We provide the following fields per job:


  1. crawl_timestamp: this refers to the time the data is crawled by our crawlers.

  2. url: the URL from which this particular job data is crawled.

  3. job_title: the job title as given in the page.

  4. category: the category as given in the page or from the URL pattern.

  5. company_name: the company name as given on the page.

  6. city: the city of the job posting as given in the page. Might not be always present.

  7. state: the state of the job posting as given in the page. Might not be always present.

  8. country: the country of the job posting as given in the page. Should be present for all the jobs. If missing, it's a serious problem.

  9. inferred_country: this is a system-generated field. The country field will have different values for the same country depending on the site like IN, IND, India all referring to India. This field will contain the normalized country name.

  10. inferred_city: This is a system-generated field. normalized city names, similar to the inferred_country. The presence of the value in this field depends on the value in the city field.

  11. inferred_state: This is a system-generated field. normalized state names, similar to the inferred_country. The presence of a value in the field depends on the value in the state field.

  12. post_date: The date when this job is posted as given in the page.

  13. job_description: The description of the job as given in the page.

  14. job_type: The type of the job as given in the page. 

  15. salary_offered: The salary offered for the job as given in the page.

  16. job_board: The normalized value of the job board name from where the job is taken.

  17. cursor: This is a system-generated field. The incremental unique value for each job. Used for pagination when the client or internal team wants to fetch a bulk amount of jobs in an incremental manner.

  18. contact_email: The contact email as given in the page. Always not present.

  19. contact_phone_number: The contact phone number as given in the page. Always not present.

  20. uniq_id: The system generates a unique id for each job.

  21. html_job_description: The job description in HTML format as given in the job page.

  22. valid_through: System generated field. Date up until this job is valid. Date as given in the page. It is not always present.

  23. Valid_through: this refers to the validity date for that job

  24. inferred_iso3_lang_code: This is a system-generated field representing the language of the job posting. Internally it depends on the field job_post_lang.

  25. has_expired: This is a system-generated field. Default values are false. It will be true if the system found the job to be expired.

  26. latest_expiry_check_date:  This is a system-generated field. The date which the system last checked for the expiry status of this particular job posting.

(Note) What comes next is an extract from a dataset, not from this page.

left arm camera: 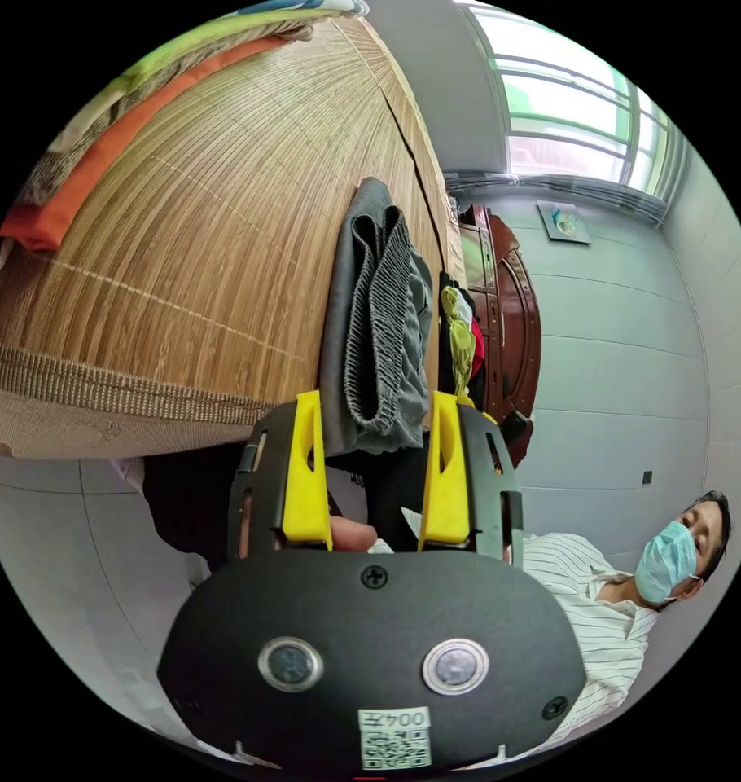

  27. duplicate_status: This is a system-generated field. Default is 'NA', If the current job is found to be duplicate/ very similar to another job it will be marked as 'yes'. If it's not duplicate or very similar to any other job it will be marked as 'no'.

  28. duplicate_of: This is a system-generated field. If the system finds this job to be duplicate/very similar to another job, that jobs id will be updated here since this job is a duplicate of that job.